Тем не менее в связи с вновь открывшимися обстоятельствами Анри почувствовал необходимость еще раз основательно перетряхнуть имеющиеся в его распоряжении улики.
Похоже, это было не самое удачное время для владельца маленькой табачной лавки в центре Гельсингфорса. Магазинчик Дино Венцеля на улице Алексантеринкату рядом с Сенатской площадью считался одной из достопримечательностей города. Так было до недавнего времени. Когда Анри подходил к магазину, он видел, как двое рабочих снимают старую вывеску с его фасада и вешают новую «Табаки со всего света от купца второй гильдии Мамедова».
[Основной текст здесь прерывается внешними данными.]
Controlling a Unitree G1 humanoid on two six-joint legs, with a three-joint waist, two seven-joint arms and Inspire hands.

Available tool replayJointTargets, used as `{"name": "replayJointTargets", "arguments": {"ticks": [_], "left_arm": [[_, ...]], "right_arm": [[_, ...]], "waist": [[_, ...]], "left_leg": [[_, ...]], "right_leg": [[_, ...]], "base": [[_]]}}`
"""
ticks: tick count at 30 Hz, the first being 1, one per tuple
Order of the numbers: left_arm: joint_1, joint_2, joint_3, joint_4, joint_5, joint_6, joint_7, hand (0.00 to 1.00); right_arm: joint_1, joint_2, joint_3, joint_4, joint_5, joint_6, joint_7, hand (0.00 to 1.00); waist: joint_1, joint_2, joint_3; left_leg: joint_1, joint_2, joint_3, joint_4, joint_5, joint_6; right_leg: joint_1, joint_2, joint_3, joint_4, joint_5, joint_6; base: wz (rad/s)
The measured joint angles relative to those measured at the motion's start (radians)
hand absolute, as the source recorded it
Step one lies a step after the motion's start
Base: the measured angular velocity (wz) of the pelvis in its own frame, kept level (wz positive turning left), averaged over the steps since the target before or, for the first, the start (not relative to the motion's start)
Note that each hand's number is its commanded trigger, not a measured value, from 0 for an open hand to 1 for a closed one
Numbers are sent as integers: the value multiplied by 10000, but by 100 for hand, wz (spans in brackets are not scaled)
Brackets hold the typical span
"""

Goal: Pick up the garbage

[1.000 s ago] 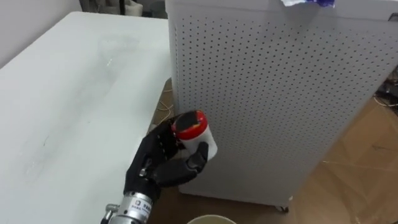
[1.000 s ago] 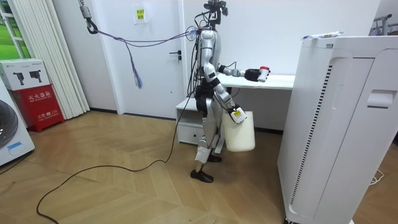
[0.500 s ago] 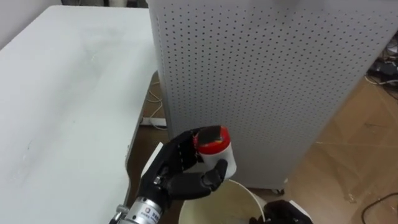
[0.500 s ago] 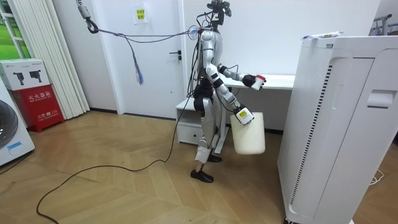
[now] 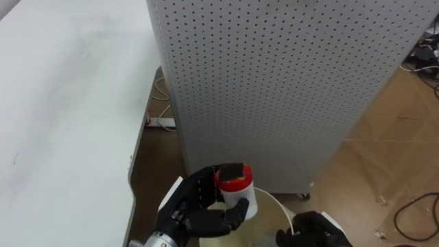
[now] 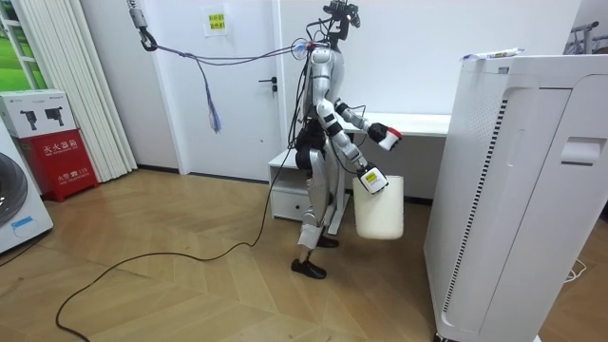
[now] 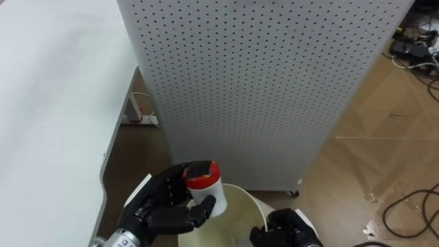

Грустно зазвенел колокольчик над входной дверью, однако никто не поспешил навстречу посетителю. Ожидая появления хозяина или его приказчиков, Анри с любопытством разглядывал восковую фигуру задумчивого джентльмена в безукоризненном костюме, курящего трубку вишневого дерева. Усатый красавец был изготовлен в натуральную величину с большим мастерством. Манекен вальяжно сидел в кресле, устремив задумчивый взгляд на дверь. В приглушенном подрагивающем свете газовой горелки светотень играла на его лице и фигуре, отчего создавалось впечатление движения. Поэтому издали в первую секунду его вполне можно было принять за живого человека. Да и вообще, присутствие этого «господина» вносило оживление в чинную обстановку облицованного дубом торгового зала, делая помещение похожим на кабинет респектабельного мужчины – истинного ценителя хороших табаков и прочих утонченных удовольствий.
– Прошу прощения, сэр, – шутливо обратился к «джентльмену» Вильмонт, усаживаясь в обтянутое дорогой кожей кресло напротив. – В отсутствии хозяев не будете ли вы так любезны проконсультировать меня?